16/05/2024
Por gostar muito de cinema e achar que pode servir para refletir, penso hoje sobre o filme Cisne Negro (Black Swan) realizado por Darren Aronofsky.
Para quem não viu e de forma muito resumida, o filme tem como personagem principal a bailarina Nina, convidada a participar na produção da peça Lago dos Cisnes, de Tchaikovsky. Para isso, tem de interpretar o Cisne Branco - delicado, inocente e fragil, mas também o Cisne Negro - obscuro, provocador.
Ao longo do filme surgem temáticas do foco excessivo na perfeição e consequente medo de falhar: para não perder o papel, a personagem principal coloca-se numa posição de contínuo desconforto para alcançar o que ela considera ser perfeito, até se levar ao limite.
Ao mesmo tempo, vemos o relacionamento com uma mãe muito protetora, que possivelmente projeta na filha, também ela, um rigor enorme no seu desempenho e padrões excessivos de trazer a perfeição no que faz.
Para além destes temas que surgem como obstáculos rumo ao sucesso da personagem principal, há um conceito que tenho muito em mente quando vejo o filme - o conceito de sombra/shadow self.
Este conceito, falado por Jung é, de forma muito resumida, uma parte do nosso self que contém todas as experiências, emoções e características que consideramos inferiores e pouco aceitáveis em nós (por exemplo luxúria, ganância, inveja).
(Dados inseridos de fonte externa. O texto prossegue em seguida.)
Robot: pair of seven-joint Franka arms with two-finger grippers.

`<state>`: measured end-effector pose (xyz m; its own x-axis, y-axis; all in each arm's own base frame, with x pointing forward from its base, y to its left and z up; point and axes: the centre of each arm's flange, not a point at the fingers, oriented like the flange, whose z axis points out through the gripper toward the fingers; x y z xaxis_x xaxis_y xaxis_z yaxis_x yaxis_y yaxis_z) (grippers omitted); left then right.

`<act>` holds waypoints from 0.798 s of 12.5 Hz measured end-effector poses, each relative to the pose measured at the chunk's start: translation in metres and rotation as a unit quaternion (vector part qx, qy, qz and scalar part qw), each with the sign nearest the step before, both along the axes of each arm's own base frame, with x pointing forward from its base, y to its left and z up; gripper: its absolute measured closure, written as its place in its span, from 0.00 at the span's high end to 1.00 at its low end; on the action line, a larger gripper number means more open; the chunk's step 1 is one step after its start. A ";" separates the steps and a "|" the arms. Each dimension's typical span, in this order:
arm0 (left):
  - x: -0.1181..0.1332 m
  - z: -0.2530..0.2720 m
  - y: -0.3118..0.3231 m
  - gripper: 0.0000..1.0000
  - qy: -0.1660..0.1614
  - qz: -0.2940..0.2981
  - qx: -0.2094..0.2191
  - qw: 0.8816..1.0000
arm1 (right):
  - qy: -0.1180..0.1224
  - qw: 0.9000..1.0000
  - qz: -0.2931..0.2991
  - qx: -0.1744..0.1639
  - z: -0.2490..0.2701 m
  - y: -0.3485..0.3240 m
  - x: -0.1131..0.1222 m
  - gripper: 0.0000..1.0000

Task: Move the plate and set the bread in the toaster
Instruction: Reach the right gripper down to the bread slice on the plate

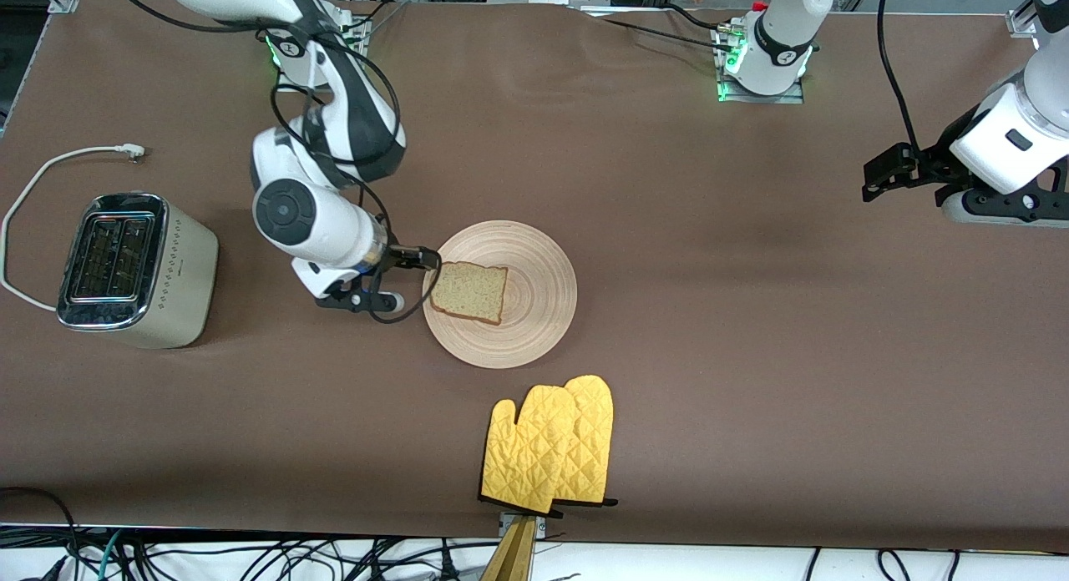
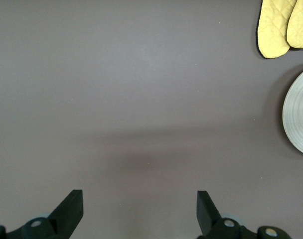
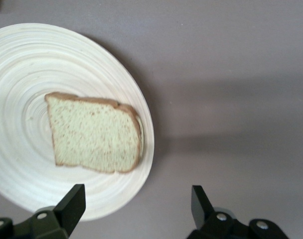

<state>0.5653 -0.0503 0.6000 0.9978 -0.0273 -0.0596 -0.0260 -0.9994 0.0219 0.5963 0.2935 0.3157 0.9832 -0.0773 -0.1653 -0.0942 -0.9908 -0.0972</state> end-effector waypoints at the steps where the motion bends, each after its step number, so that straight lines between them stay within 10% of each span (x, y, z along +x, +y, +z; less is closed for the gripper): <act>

Às vezes, por ser tão reprimido, o nosso lado sombra pode nem ser consciente e acharmos que não existe em nós. Mas ele está presente no nosso humor, nos nossos comportamentos verbais e não verbais, e também acaba por surgir nos aspetos dos outros que nós não aceitamos - como um espelho daquilo que também não aceitamos em nós. Quanto melhor conhecermos este nosso lado, mais fácil é acolhê-lo e integrá-lo no nosso self.
Dito isto, sinto que há uma exploração deste lado sombra no filme (representado pelo dito cisne negro) da personagem Nina que tenta, gradualmente e de uma forma não consciente, trazer ao de cima as características que a tornarão naquilo que ela aspira ser, de forma a encaixar perfeitamente no papel que desempenha. O desafio pode ser gerir este shadow self que rejeitamos - Como não o tentamos conhecer e estar em contacto com esse nosso lado, podemos criar um medo e negação do que lá está. Quais os custos que isso acarreta? Como trazer este lado obscuro ao de cima, integrando-o com o nosso lado mais puro?